INLSA
Senzo Mchunu
A recent Supreme Court of Appeal ruling has paved the way for a former schoolboy to sue the KwaZulu-Natal MEC for Education Senzo Mchunu for damages – nine years after he lost his sight in a corporal punishment mishap.
Simphiwe Shange was 15 years old in June 2003 when he suffered an injury to his right eye, allegedly at the hand of a deputy principal who was hitting another pupil with a belt. Shange said the tip of the belt struck him on the side of his eye.
The Eshowe man, now 24, said he had lost sight in that eye and now wore an eye patch.
The deputy principal had apparently told Shange the injury was caused by mistake and he had accepted this. It was only three years later, after advice from his mother’s friend who said the action was unlawful, that he made a claim for damages.
Shange first approached the Public Protector and was advised to see an attorney to make a claim against the Department of Education. However, his attorney served notice of the damages claim on the national education minister when it should have been served on the education MEC.
But when the MEC was served with a summons in 2008, the education department said Shange’s claim should be dismissed because notice of the application had not been served on the department.
Shange then made an application to the Durban High Court in May 2010, asking the court to condone his failure to properly serve notice on the provincial department.
In June last year, acting Judge Poobie Govindasamy granted the condonation.
Govindasamy had found that Shange’s affidavit revealed “a devil’s brew of mistakes, failures and delays” in the prosecution of Shange’s case. “Clearly the oversight on (the attorney’s) part arose from failure to appreciate the fact the the minister of education and the (education MEC) are two distinct organs of state,” the judge had said. “Any failure on the part of (Shange’s) attorney should not be held against (Shange)”.
Govindasamy had also reportedly found the case to be of vital importance to Shange and that the outcome would have an enormous impact on the quality of his life.
Mchunu had challenged the Durban High Court ruling in the Supreme Court of Appeal. However, appeal court judge Suretta Snyders, with four judges concurring, agreed with Govindasamy’s decision last Friday.
Snyders looked at the question of prescription – that is whether the claim was still valid as it was allegedly made after the maximum three year period allowed.
She said the answer lay in the facts alleged by Shange, which were mostly unchallenged.

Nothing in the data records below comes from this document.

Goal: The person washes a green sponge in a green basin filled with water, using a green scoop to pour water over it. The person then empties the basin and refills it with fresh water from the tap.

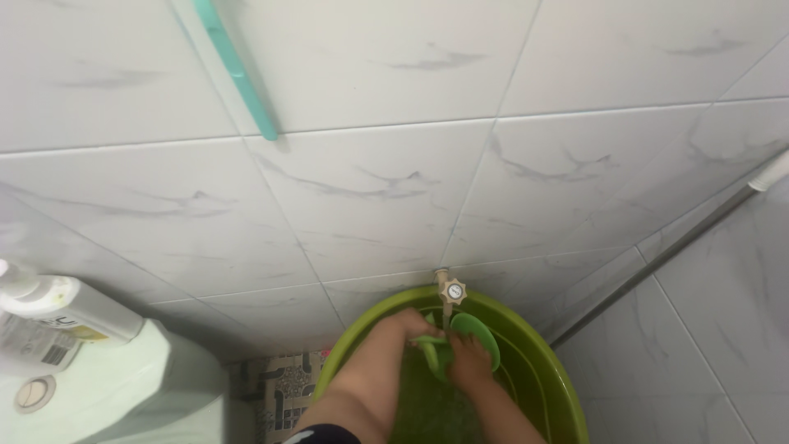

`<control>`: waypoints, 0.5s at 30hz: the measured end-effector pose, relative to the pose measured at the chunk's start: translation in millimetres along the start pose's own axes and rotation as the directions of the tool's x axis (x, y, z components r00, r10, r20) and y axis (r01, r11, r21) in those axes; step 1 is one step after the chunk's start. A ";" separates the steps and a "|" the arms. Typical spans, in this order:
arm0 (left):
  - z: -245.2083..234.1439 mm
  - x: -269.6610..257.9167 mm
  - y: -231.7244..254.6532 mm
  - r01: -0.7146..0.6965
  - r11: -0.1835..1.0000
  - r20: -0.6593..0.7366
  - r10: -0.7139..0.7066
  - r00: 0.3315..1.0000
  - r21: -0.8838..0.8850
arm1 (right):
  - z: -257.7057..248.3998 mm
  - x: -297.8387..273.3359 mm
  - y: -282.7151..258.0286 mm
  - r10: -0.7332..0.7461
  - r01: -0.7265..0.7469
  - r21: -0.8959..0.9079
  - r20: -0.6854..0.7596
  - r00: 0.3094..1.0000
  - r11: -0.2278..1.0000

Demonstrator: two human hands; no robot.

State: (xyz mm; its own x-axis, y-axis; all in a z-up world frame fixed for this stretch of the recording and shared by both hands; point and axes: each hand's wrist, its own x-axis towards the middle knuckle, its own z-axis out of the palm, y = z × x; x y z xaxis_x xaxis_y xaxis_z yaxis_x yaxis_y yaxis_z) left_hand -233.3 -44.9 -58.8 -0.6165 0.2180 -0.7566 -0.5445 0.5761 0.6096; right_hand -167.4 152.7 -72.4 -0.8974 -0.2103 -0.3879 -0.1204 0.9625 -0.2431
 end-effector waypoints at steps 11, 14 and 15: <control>-15.0 -7.2 -40.0 0.127 0.917 -0.182 -0.208 0.961 -0.378 | 6.2 93.3 -20.5 -0.027 0.004 0.089 0.258 0.966 0.996; -8.8 -11.6 -50.7 0.122 0.920 -0.252 -0.226 0.941 -0.372 | 14.4 113.8 -24.4 0.011 -0.097 0.323 0.259 0.966 0.941; -7.3 -11.6 -55.6 0.130 0.924 -0.252 -0.230 0.940 -0.359 | 18.5 116.8 -23.9 0.018 -0.145 0.446 0.276 0.961 0.883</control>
State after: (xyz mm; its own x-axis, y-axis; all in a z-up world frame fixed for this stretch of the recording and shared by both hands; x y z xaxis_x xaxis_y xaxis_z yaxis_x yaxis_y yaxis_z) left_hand -200.1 -85.2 -82.2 -0.5973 -0.1262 -0.7920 -0.7878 0.2775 0.5499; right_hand -261.5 101.9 -128.4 -0.7473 -0.2316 -0.6228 0.2131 0.8043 -0.5548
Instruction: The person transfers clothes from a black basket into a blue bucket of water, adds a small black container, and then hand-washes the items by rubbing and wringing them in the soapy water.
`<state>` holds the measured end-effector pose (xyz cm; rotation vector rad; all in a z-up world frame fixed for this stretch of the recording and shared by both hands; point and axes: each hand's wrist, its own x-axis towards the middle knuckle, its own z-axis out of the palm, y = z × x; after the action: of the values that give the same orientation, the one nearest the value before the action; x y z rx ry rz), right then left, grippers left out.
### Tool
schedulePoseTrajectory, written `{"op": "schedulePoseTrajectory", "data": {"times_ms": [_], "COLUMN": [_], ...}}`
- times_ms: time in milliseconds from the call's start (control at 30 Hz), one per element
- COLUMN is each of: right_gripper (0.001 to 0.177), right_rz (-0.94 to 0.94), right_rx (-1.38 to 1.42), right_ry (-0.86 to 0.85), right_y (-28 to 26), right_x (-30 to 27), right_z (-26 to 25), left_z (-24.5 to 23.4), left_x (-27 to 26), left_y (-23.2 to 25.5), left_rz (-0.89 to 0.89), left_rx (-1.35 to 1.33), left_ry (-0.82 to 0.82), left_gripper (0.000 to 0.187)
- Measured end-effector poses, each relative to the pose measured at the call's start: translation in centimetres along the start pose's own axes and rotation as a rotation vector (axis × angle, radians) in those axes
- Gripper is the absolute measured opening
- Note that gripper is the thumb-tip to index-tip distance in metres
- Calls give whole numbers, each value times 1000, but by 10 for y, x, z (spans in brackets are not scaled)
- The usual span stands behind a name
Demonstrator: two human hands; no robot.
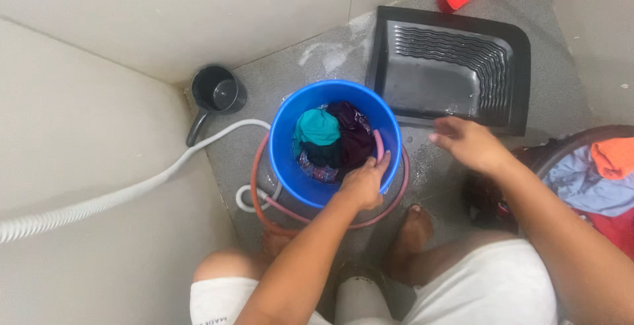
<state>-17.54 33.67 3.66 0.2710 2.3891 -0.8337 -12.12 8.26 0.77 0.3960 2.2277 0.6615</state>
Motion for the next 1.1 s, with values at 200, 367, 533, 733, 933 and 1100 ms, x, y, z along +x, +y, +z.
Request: {"op": "schedulePoseTrajectory", "data": {"times_ms": [200,367,533,733,933,1100], "right_gripper": [76,71,61,65,67,71], "right_rz": [-81,-23,-167,0,14,-128], "right_rx": [-398,-79,137,-74,-44,-54], "right_ry": [957,564,627,670,607,533], "right_y": [56,136,154,108,54,18], "right_x": [-134,-123,-67,-8,17,23], "right_z": [-25,28,26,0,0,-5], "left_z": [13,21,23,35,35,32], "left_x": [-25,-52,-56,-50,-48,-49], "left_y": [0,-5,-16,-33,-30,-29], "left_rz": [-44,-39,-135,-92,-54,-52], "left_rx": [0,98,371,345,267,258], "left_ry": [46,63,122,150,257,242], "left_gripper": [105,109,68,30,32,35]}}
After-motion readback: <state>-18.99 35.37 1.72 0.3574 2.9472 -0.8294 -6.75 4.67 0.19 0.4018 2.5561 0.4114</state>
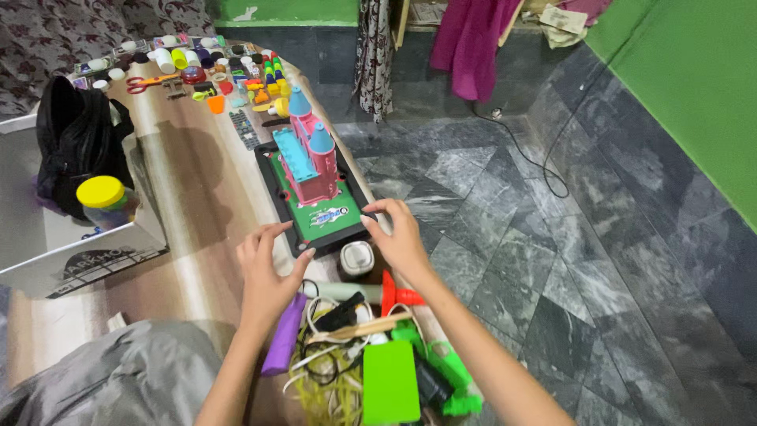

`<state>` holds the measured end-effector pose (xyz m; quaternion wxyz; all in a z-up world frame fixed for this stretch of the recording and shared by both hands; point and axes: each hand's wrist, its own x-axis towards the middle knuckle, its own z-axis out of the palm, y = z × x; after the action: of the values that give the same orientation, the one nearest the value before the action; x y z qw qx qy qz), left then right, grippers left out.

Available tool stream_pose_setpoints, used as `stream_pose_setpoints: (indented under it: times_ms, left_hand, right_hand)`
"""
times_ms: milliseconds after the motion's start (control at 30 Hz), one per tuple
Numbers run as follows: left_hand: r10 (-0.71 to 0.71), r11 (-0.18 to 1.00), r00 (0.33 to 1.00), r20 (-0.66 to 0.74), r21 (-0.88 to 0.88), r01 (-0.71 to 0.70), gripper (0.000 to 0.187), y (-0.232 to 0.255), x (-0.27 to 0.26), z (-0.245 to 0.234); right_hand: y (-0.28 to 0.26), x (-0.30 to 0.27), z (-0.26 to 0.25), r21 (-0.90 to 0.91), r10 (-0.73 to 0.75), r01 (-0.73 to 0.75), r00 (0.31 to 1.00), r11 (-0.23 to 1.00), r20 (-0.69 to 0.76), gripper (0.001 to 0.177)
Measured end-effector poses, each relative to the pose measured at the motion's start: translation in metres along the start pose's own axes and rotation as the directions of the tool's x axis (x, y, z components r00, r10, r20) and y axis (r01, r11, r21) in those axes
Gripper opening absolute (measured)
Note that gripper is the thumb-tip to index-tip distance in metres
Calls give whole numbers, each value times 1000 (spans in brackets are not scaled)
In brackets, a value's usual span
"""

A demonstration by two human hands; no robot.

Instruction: The person sorts and packs various toys and items, including a toy castle, cables, a toy pool table, and cards, into a black bag and a white box on a table.

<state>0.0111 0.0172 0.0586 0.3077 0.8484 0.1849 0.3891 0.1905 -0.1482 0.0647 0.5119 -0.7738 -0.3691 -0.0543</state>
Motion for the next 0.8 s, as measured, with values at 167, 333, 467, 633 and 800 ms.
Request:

“I am satisfied that a careful scrutiny of the unchallenged facts put up by (Shange), taken together with the circumstances in which he found himself, give rise to the overall factual conclusion, fairly arrived at, that (Shange) was entitled to the benefit of the full relevant period of prescription, that is three years, before his claim would be extinguished,” Snyders said in her judgment.
“That was until at least January 2009. Summons was in fact served on the (Education MEC) on December 3, 2008.”
The judge felt that Shange was totally reliant on prompting by others with more insight to take steps to enforce his claim.
“The way in which he has been gravely let down in this regard, is a distinguishing feature of this case. The absence of the guidance of his legal guardian is evident. His own teacher (the deputy principal) led him to believe that nothing could be done about the incident,” Snyders said.
“(Shange’s) bona fide belief that his teacher’s explanation put an end to the matter was never challenged by the (education MEC). It serves to explain the delay in any steps having been taken until January 2006.”
Snyders said after January 2006, Shange’s attorney took prompt action in dispatching a notice, but sent it incorrectly to the minister of education and not the education MEC.
The appeal court agreed with Govindasamy that Shange’s attorney’s failures should not be held against his client, and upheld the Durban High Court decision.